EXERCISE INSTRUCTIONS =>
Write the data out again so that it matches word for word.

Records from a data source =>
══════════

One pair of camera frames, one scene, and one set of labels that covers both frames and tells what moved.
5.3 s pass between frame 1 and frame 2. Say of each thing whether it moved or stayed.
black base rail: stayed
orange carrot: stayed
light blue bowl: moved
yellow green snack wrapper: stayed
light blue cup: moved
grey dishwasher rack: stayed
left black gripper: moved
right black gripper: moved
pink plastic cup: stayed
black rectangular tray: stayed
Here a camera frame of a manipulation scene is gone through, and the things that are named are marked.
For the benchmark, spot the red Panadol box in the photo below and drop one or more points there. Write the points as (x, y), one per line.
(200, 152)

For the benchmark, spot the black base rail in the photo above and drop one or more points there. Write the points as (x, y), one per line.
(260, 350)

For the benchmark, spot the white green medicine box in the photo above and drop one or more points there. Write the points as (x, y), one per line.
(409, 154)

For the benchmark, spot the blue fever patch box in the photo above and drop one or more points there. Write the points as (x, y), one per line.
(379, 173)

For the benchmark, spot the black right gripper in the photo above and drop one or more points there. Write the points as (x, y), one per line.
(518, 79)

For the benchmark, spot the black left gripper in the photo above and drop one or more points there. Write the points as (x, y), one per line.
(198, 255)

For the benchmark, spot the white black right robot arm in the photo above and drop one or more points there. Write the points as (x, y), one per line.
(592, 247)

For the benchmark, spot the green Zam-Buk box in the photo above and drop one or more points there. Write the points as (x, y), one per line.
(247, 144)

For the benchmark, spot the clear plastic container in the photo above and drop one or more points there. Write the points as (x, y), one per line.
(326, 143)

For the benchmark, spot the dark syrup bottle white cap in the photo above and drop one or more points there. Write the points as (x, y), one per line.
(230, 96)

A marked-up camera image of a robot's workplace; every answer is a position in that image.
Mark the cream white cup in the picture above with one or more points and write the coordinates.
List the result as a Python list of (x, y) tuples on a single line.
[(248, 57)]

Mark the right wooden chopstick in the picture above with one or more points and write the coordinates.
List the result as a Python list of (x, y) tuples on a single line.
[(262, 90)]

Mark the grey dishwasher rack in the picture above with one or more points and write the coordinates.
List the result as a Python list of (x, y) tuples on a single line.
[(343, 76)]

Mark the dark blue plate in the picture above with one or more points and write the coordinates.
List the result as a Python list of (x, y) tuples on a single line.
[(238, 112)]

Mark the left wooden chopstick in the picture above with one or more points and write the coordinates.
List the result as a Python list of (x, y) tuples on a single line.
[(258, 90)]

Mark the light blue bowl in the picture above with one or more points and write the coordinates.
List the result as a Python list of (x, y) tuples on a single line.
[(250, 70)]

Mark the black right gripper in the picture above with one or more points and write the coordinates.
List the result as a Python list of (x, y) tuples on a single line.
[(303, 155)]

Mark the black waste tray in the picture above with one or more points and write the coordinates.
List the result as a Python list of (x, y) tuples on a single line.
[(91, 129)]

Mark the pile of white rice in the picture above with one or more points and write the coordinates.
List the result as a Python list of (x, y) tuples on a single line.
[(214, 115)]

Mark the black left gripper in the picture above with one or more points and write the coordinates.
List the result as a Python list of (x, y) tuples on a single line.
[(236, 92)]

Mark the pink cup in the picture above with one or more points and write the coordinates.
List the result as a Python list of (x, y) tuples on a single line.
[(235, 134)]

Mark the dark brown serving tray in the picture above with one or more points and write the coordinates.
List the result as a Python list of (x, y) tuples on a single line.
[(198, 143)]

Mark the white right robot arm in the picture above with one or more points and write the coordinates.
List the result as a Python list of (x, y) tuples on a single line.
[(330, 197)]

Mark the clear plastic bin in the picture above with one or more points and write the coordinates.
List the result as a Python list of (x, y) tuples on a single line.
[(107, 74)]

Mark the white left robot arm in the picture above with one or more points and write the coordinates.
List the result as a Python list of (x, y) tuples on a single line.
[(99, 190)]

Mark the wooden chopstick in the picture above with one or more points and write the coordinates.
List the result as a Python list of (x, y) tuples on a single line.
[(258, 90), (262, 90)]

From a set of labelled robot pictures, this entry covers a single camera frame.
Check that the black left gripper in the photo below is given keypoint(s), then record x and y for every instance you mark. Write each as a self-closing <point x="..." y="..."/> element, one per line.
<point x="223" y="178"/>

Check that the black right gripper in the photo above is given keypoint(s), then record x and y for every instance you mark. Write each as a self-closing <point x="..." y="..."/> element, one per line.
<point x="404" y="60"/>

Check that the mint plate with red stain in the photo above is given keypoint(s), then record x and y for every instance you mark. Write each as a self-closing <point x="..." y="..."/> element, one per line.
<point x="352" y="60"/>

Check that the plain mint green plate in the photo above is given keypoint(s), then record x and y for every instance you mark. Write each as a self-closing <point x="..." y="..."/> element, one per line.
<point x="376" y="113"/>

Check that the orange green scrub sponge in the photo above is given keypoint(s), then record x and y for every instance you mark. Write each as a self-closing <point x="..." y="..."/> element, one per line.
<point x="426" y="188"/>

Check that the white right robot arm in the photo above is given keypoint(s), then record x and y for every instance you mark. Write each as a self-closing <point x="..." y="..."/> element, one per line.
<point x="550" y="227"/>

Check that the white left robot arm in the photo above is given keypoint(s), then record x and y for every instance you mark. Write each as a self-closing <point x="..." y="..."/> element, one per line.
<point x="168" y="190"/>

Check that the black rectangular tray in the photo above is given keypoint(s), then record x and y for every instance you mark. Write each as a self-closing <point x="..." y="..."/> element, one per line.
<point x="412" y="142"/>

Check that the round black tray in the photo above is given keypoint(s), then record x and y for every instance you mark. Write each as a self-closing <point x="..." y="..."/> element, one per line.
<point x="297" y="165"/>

══════════

WORKED SOLUTION =>
One pair of camera frames, one scene, and one set of labels that covers both frames and tells what moved.
5.3 s pass between frame 1 and frame 2. Say of each thing whether it moved or stayed.
black base rail: stayed
orange carrot: stayed
light blue bowl: moved
yellow green snack wrapper: stayed
light blue cup: moved
grey dishwasher rack: stayed
left black gripper: moved
right black gripper: moved
pink plastic cup: stayed
black rectangular tray: stayed
Here a camera frame of a manipulation scene is gone through, and the things that are named are marked.
For the benchmark, spot the red Panadol box in the photo below and drop one or more points there. Write the points as (x, y), one per line.
(200, 152)

For the benchmark, spot the black base rail in the photo above and drop one or more points there. Write the points as (x, y), one per line.
(260, 350)

For the benchmark, spot the white green medicine box in the photo above and drop one or more points there. Write the points as (x, y), one per line.
(409, 154)

For the benchmark, spot the blue fever patch box in the photo above and drop one or more points there. Write the points as (x, y), one per line.
(379, 173)

For the benchmark, spot the black right gripper in the photo above and drop one or more points there. Write the points as (x, y), one per line.
(518, 79)

For the benchmark, spot the black left gripper in the photo above and drop one or more points there. Write the points as (x, y), one per line.
(198, 255)

For the benchmark, spot the white black right robot arm in the photo above and drop one or more points there. Write the points as (x, y), one per line.
(592, 247)

For the benchmark, spot the green Zam-Buk box in the photo above and drop one or more points there. Write the points as (x, y), one per line.
(247, 144)

For the benchmark, spot the clear plastic container in the photo above and drop one or more points there. Write the points as (x, y), one per line.
(326, 143)

For the benchmark, spot the dark syrup bottle white cap in the photo above and drop one or more points there. Write the points as (x, y), one per line.
(230, 96)

A marked-up camera image of a robot's workplace; every answer is a position in that image.
Mark the cream white cup in the picture above with one or more points and write the coordinates.
List the result as a Python list of (x, y) tuples on a single line.
[(248, 57)]

Mark the right wooden chopstick in the picture above with one or more points and write the coordinates.
List the result as a Python list of (x, y) tuples on a single line.
[(262, 90)]

Mark the grey dishwasher rack in the picture above with one or more points and write the coordinates.
List the result as a Python list of (x, y) tuples on a single line.
[(343, 76)]

Mark the dark blue plate in the picture above with one or more points and write the coordinates.
List the result as a Python list of (x, y) tuples on a single line.
[(238, 112)]

Mark the left wooden chopstick in the picture above with one or more points and write the coordinates.
List the result as a Python list of (x, y) tuples on a single line.
[(258, 90)]

Mark the light blue bowl in the picture above with one or more points and write the coordinates.
List the result as a Python list of (x, y) tuples on a single line.
[(250, 70)]

Mark the black right gripper in the picture above with one or more points and write the coordinates.
List the result as a Python list of (x, y) tuples on a single line.
[(303, 155)]

Mark the black waste tray in the picture above with one or more points and write the coordinates.
List the result as a Python list of (x, y) tuples on a single line.
[(91, 129)]

Mark the pile of white rice in the picture above with one or more points and write the coordinates.
List the result as a Python list of (x, y) tuples on a single line.
[(214, 115)]

Mark the black left gripper in the picture above with one or more points and write the coordinates.
List the result as a Python list of (x, y) tuples on a single line.
[(236, 92)]

Mark the pink cup in the picture above with one or more points and write the coordinates.
List the result as a Python list of (x, y) tuples on a single line.
[(235, 134)]

Mark the dark brown serving tray in the picture above with one or more points and write the coordinates.
List the result as a Python list of (x, y) tuples on a single line.
[(198, 143)]

Mark the white right robot arm in the picture above with one or more points and write the coordinates.
List the result as a Python list of (x, y) tuples on a single line.
[(330, 197)]

Mark the clear plastic bin in the picture above with one or more points and write the coordinates.
List the result as a Python list of (x, y) tuples on a single line.
[(107, 74)]

Mark the white left robot arm in the picture above with one or more points and write the coordinates.
List the result as a Python list of (x, y) tuples on a single line.
[(99, 190)]

Mark the wooden chopstick in the picture above with one or more points and write the coordinates.
List the result as a Python list of (x, y) tuples on a single line.
[(258, 90), (262, 90)]

From a set of labelled robot pictures, this entry covers a single camera frame.
Check that the black left gripper in the photo below is given keypoint(s), then record x and y for every instance you mark. Write each as a self-closing <point x="..." y="..."/> element, one per line.
<point x="223" y="178"/>

Check that the black right gripper in the photo above is given keypoint(s), then record x and y for every instance you mark. Write each as a self-closing <point x="..." y="..."/> element, one per line.
<point x="404" y="60"/>

Check that the mint plate with red stain in the photo above is given keypoint(s), then record x and y for every instance you mark. Write each as a self-closing <point x="..." y="..."/> element, one per line.
<point x="352" y="60"/>

Check that the plain mint green plate in the photo above is given keypoint(s), then record x and y for every instance you mark. Write each as a self-closing <point x="..." y="..."/> element, one per line.
<point x="376" y="113"/>

Check that the orange green scrub sponge in the photo above is given keypoint(s), then record x and y for every instance you mark. Write each as a self-closing <point x="..." y="..."/> element, one per line.
<point x="426" y="188"/>

Check that the white right robot arm in the photo above is given keypoint(s), then record x and y for every instance you mark. Write each as a self-closing <point x="..." y="..."/> element, one per line.
<point x="550" y="227"/>

Check that the white left robot arm in the photo above is given keypoint(s), then record x and y for every instance you mark. Write each as a self-closing <point x="..." y="..."/> element, one per line.
<point x="168" y="190"/>

Check that the black rectangular tray in the photo above is given keypoint(s), then record x and y for every instance you mark. Write each as a self-closing <point x="..." y="..."/> element, one per line.
<point x="412" y="142"/>

Check that the round black tray in the photo above is given keypoint(s), then record x and y for every instance you mark. Write each as a self-closing <point x="..." y="..."/> element, one per line.
<point x="297" y="165"/>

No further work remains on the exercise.